The Public Accounts Committee (PAC) may recommend the prosecution of some officials of the University of Ghana (UG), Legon, and NDK Financial Services over a GH¢1.2 million investment fund.
The Office of Research Innovation and Development (ORID), UG, Legon, which made the investment, has had its GH¢1,234,767.59 locked up with NDK Financial Services, with no hope of recouping, since 2019.
The UG, Legon, has redeemed a paltry GH¢100,000.00 from the total funds of GH¢1,334,767.59, as of March 17, 2020, leaving GH¢1,234,767.59, though the due date was October 15, 2019.
According to the Auditor-General, the anomaly was occasioned by “the non-adherence” to the University’s investment policy directives, issued on October 4, 2018, by the Vice Chancellor, which “restricted all investment activities” to only commercial banks that had met the minimum capital threshold of the Bank of Ghana.
In paragraphs 1286 to 1294 of the 2021 Report of the Auditor-General on public boards, corporations, and other statutory institutions, management told the auditors that it “will not relent in its efforts to retrieve amounts invested.”
PROSECUTION
Interrogated at the Public Accounts Committee (PAC) of Parliament on Tuesday, July 18, 2023, the PAC did not take the issue lightly and may recommend prosecution through the Attorney General to recoup the investment.
The Committee members expressed their displeasure with the officials of the UG, Legon, when they appeared before it to respond to issues relating to the institution, raised by the A-G in the 2021 Auditor General Report.
Recalling that the auditors flagged the University of Education, Winneba, for the same investment gone bad issue, the Member of Parliament (MP) for South Dayi, Rockson-Nelson Defeamakpor, indicated the need to crack the whip.
“The University officers should be prosecuted like we are prosecuting persons whose offenses border on procurement breaches. These are very serious matters. Chairman, I think we should start with this report,” he recommended.
The MP could not fathom why the university was facing accommodation challenges for staff and students, but chose to invest in financial institutions that could not pay back.
He was convinced that the then Pro-Vice Chancellor would take personal steps to recoup the money “if he is prosecuted.”
LESSONS LEARNT
The Director of Finance, Bernice B. Agudu, told the Committee that the university had learned its lessons owing to the investment policy instructions referred to, “and we are adhering to that.”

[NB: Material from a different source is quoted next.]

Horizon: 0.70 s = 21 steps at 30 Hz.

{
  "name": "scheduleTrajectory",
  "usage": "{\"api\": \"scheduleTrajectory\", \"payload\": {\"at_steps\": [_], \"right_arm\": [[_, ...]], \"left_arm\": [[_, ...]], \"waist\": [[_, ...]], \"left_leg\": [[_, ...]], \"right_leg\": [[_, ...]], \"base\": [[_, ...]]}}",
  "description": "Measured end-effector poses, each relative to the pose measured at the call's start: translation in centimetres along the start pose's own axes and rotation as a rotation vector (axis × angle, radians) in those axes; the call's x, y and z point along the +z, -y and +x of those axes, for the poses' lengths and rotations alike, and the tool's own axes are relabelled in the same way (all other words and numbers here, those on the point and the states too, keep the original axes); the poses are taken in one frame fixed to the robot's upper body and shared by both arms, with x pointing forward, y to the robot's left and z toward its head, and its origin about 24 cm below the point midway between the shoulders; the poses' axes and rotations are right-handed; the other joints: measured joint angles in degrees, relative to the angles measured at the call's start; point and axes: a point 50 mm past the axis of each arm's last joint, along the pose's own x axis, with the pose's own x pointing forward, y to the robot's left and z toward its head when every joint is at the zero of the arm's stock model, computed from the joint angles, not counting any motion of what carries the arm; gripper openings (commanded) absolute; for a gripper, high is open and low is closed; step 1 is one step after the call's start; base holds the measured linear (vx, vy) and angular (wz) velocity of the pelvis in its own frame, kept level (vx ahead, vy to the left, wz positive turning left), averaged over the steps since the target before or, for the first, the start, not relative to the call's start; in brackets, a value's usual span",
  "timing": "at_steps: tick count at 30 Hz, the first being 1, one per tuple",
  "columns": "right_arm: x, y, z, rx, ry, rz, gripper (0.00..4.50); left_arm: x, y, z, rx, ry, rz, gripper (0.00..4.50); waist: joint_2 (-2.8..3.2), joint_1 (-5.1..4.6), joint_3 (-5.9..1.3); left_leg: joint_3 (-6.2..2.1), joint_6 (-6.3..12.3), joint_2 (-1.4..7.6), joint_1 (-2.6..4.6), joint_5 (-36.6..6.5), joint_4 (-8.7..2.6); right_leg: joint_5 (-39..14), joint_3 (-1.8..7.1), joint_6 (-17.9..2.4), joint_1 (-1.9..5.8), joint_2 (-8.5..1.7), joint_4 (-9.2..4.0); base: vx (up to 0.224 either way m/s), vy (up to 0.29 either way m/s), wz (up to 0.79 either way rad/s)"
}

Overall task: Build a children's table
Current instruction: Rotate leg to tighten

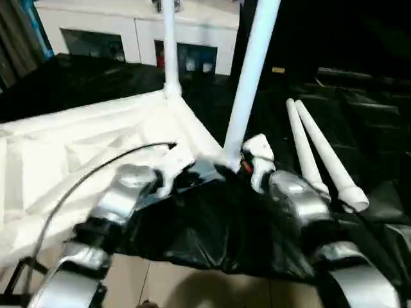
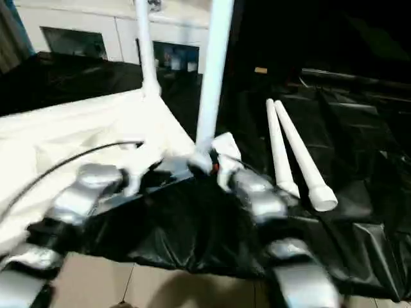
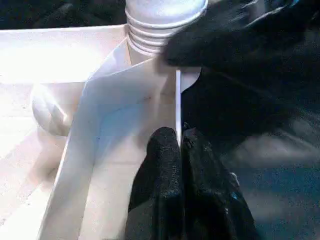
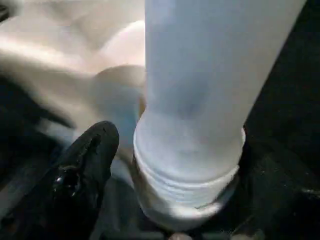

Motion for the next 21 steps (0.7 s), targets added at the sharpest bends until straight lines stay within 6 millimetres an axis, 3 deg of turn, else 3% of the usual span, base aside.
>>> {"api": "scheduleTrajectory", "payload": {"at_steps": [8,18,21], "right_arm": [[0.3,-1.1,-1.8,0.355,-0.052,-0.092,3.75],[0.2,-1.5,-2.6,0.458,-0.091,-0.086,2.84],[0.2,-1.6,-2.7,0.46,-0.092,-0.081,2.77]], "left_arm": [[-0.6,0.6,-2.2,-0.213,-0.01,0.051,0.0],[-0.9,0.9,-2.9,-0.299,-0.024,0.075,0.0],[-0.9,0.9,-2.9,-0.304,-0.025,0.076,0.0]], "waist": [[-0.32,0.68,0.19],[-0.58,1.04,0.22],[-0.59,1.06,0.22]], "left_leg": [[0.06,0.01,0.02,-0.08,0.0,-0.02],[0.07,0.01,0.03,-0.06,0.0,-0.02],[0.06,0.01,0.02,-0.06,0.0,-0.02]], "right_leg": [[0.0,0.0,-0.3,-0.02,-0.02,0.01],[0.0,-0.01,-0.3,-0.02,-0.02,0.02],[0.0,0.0,-0.3,-0.01,-0.02,0.02]], "base": [[0.0,0.0,0.0],[0.0,0.0,0.0],[0.0,0.0,0.0]]}}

According to the Finance Director, NDK Financial Services had “liquidity challenges” and promised to pay, but that had not materialized.
However, she said management had followed internal processes and handed the issue over to its legal council, which is following up.
The Pro-Vice Chancellor, in charge of Research and Innovation Development, Prof. Felix Ankomah Asante, told the Committee that the investment was done in 2017, but the directive to work only with commercial banks was in 2018. He blamed the lockup on the liquidity crisis during the banking and financial sector clean-up exercise undertaken by the government in its first term.
He told the Committee that the funds were generated in the office, from overheads and other sources, and were invested, not direct research funds.